Tuesday, March 29, 2011

I need a heart

"Teacher, which is the great commandment in the Law?" And he said to him, "You shall love the Lord your God with all your heart and with all your soul and with all your mind." I always thought, duh. Christianity, Christ-followers, of course it is all about loving God. Only one problem, I assumed that since I have always considered myself a Christian, that I was already doing this.

I have a problem. I am a well educated, western-thinking man, who is an engineer by trade. All I do all day is think logically, drawing logical conclusions, trying to perceive all logical outcomes from a decision. I live in my brain. This is not to say I am super smart, there are lots of people smarter than me. But this is not about them, this is about me. My point is, I live in my head.

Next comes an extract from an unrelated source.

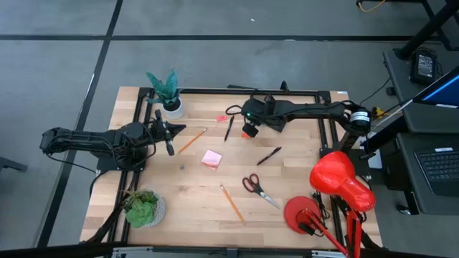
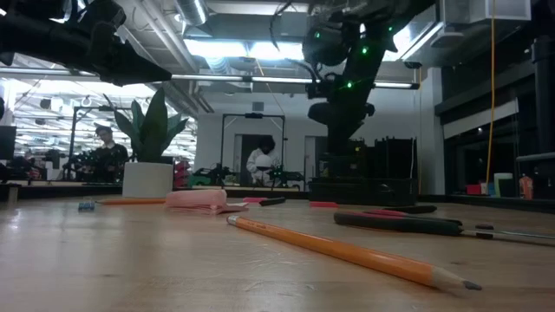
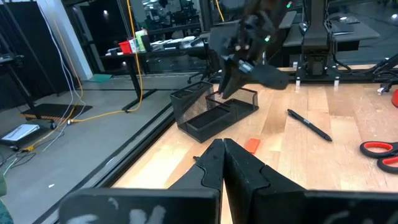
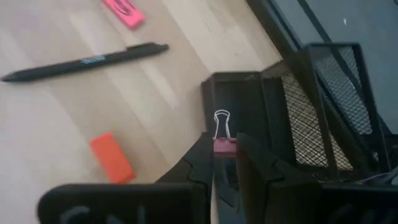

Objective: Pick and place office supplies into organizer
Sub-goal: Put the pink binder clip into the black desk organizer

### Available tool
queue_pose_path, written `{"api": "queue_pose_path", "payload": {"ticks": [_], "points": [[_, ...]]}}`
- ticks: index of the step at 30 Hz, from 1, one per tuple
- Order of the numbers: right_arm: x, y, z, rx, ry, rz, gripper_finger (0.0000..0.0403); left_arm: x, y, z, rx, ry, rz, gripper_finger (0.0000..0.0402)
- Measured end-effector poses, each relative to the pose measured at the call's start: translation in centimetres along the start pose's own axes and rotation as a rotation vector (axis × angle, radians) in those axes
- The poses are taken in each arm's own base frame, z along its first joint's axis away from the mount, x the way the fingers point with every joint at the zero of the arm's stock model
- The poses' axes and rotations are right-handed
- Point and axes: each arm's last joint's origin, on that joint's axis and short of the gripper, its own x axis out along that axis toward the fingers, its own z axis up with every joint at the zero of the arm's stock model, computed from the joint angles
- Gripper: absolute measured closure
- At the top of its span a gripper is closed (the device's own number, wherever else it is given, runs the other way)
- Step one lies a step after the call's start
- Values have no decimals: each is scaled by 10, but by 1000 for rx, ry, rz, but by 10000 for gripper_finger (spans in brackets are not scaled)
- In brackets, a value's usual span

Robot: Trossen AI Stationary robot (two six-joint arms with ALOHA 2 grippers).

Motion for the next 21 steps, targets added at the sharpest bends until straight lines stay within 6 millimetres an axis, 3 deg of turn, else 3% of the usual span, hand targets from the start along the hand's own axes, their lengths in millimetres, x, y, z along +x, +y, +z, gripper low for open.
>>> {"api": "queue_pose_path", "payload": {"ticks": [21], "points": [[42,0,-6,44,97,-41,354,0,0,0,0,0,0,398]]}}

So I read this verse, and I thought, "duh". That's the problem, I immediately started thinking. Not only that, I didn't go any farther than thinking. I never actually checked my heart to see if I do in fact love God. So now, I go and look... and I discover that I can't find my heart. Now I have a problem.

I do not believe that all there is to a man is his brain, his thoughts, his perceptions, his logic. Man has a heart, man has a spirit. This is where passion comes from, this is where identity comes from, this is where love comes from, this is where purpose is defined. I hope it is clear I am not talking about emotions, those crazy, unpredictable reactions to the twists and turns in life. Emotions can change on a whim, and can be affected and changed by so many outside influences. I am talking about the core of a man, the place where a man can return to when he is confused, where he can look when he wants to know who he truly is, and what his measure is. This is where he can set his purpose, from which his passion will flow, and from where he will love.

So I look, and I cannot find, this core. Once again, I have a problem.

Am I some sort of mutant that does not have a heart? No, I don't believe so. I think my problem is that I live in my brain. I am looking with my brain for something it can guess about but truly cannot fathom. Is there any logic in the heart? No, passion is not logical, love is not logical. So I am living in my brain, trying to use it to check out the rest of me to make sure everything is ok. I interact with this verse in my brain, and my brain goes to check my heart to make sure I am loving God. After all, this is the most important command. It makes sense, I better go check. But my brain cannot go check on my heart, because it cannot fathom it.

How can I find my heart? I think my problem is that I have spent my whole life in my head. Everything seemed clear, understandable. Education had me spend every day of my life focused on training and refining my brain. So I live here, where everything can be explained... until you start asking questions that the brain has no answer for, like "what is the point of all of this?". Hmm, looking for a purpose in life, well, I was always a Christian, so that was the point. So I filled my head with Christianity, studying the Bible, studying theology. It is all in my head. Perfect, I am all set... until God starts saying things that I can't do with my head, like "You will seek me and find me, when you seek me with all your heart."

Well, I can't seek Him with all my heart from my head. I need a heart for that, so once again, I go looking, and I can't find a heart. Once again, I am only interacting with God's Word with my head and not my heart. Once again, I think of "me" as defined by what is in my head. I need to find my heart, or have God find it, and make it part of the definition of "me". It sure would be nice to have an unexplainable, undefinable love and passion for God, rather than just a knowledge. I think it is in there somewhere.

God, awaken my heart! Bring me to life!